On 2014-10-30 01:02Z, Vadim Zeitlin wrote:
[...]
>  Here is an experimental patch showing the gauge in it, please let me know
> what do you think. The main problem I see with it is that it's impossible
> to cancel it any more. But this might be not a real problem in practice if
> it's really always as fast as you measured. And if it is, we can always add
> a small "x" button near the gauge, also in the status bar, to allow
> cancelling it.
> 
>  The other problem is that it's really just too fast to even for this
> progress meter to be useful. There is not much I can do here other than
> hope that some of your users have slower machines or maybe bigger, more
> complex censuses.

Yes, Skeleton::UpdateViews() really is too fast. But lmi uses progress_meter
for some other operations that may take many seconds or even minutes, and in
those cases the extra information that wxProgressDialog displays can be very
useful.

For example, an end user sent me an actual production case with over four
thousand cells, which I used for testing this progress gauge. "Census | Run"
is expected to take three and a half minutes according to wxProgressDialog;
that's useful information.
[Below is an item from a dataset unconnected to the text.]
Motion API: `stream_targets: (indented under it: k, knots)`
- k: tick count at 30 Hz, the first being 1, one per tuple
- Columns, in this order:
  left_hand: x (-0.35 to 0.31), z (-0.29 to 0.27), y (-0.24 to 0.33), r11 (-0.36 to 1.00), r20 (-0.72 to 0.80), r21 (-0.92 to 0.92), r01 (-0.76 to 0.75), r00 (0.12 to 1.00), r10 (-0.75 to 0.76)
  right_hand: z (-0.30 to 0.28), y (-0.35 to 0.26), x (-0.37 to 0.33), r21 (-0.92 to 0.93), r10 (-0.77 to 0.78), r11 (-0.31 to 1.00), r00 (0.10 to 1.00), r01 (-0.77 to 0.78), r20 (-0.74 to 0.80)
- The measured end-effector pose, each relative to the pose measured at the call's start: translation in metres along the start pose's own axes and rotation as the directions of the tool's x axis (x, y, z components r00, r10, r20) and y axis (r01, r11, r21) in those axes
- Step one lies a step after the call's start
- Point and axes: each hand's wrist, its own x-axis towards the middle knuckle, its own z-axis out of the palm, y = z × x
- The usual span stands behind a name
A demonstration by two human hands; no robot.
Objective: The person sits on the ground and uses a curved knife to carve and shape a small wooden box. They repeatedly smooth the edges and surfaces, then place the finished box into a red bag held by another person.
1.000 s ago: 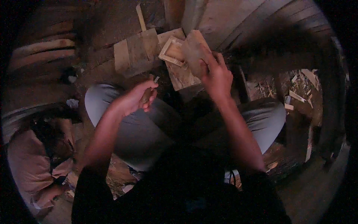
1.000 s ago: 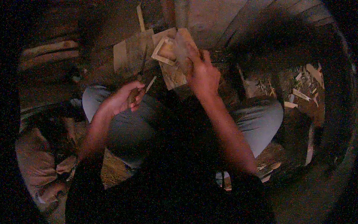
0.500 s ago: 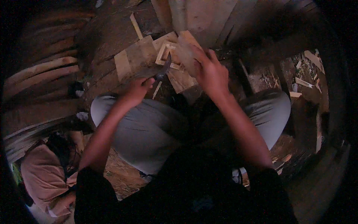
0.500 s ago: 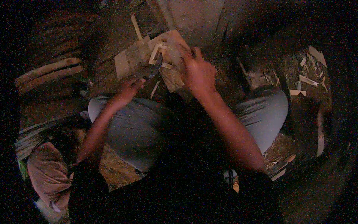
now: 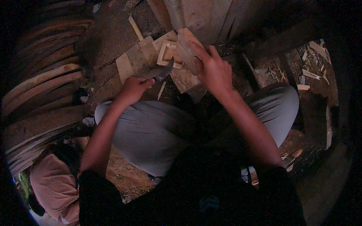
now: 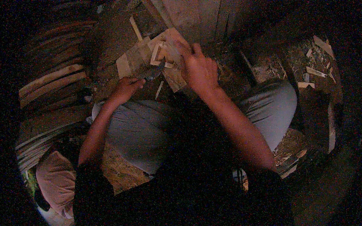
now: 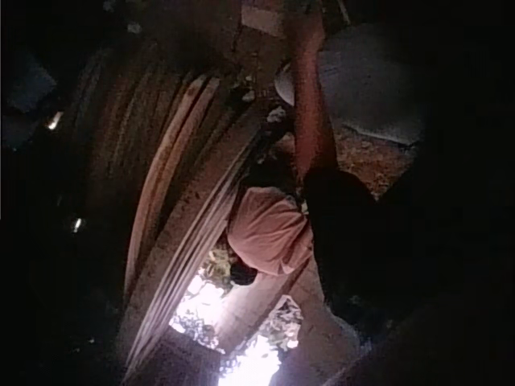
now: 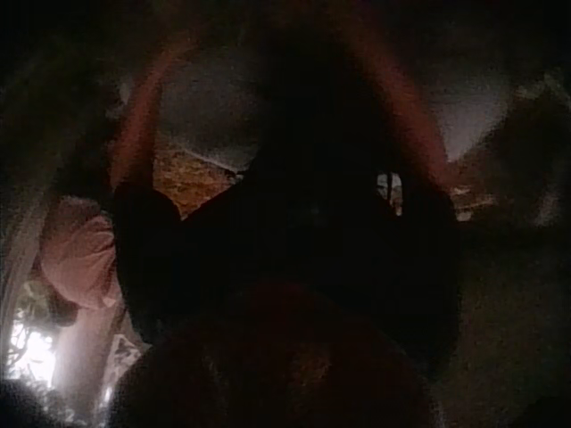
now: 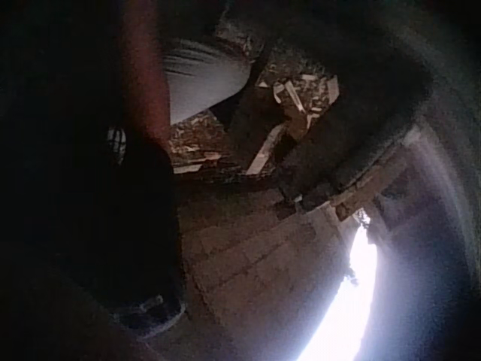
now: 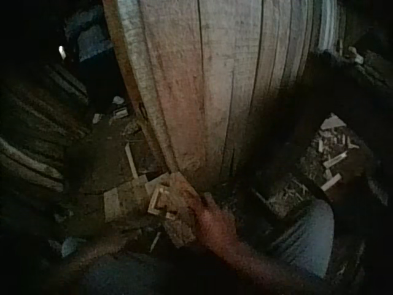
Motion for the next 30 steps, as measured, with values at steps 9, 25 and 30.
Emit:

The reason this case was shared with me is that
this operation ends prematurely, after processing exactly 509 cells--and
seeing that number on the screen helped me to diagnose the problem quickly:
due to an exotic option, one file is kept open for each cell, so we ran into
this limit:

http://stackoverflow.com/questions/870173/is-there-a-limit-on-number-of-open-files-in-windows
| The C run-time libraries have a 512 limit for the number of files that can be 
open at any one time.

In that example, the progress gauge isn't as informative as I'd like. Thanks
for writing it, though. Without a concrete implementation to experiment with,
I wouldn't have come to this realization. I'll save it against the day when
we find a use case for which it's well suited.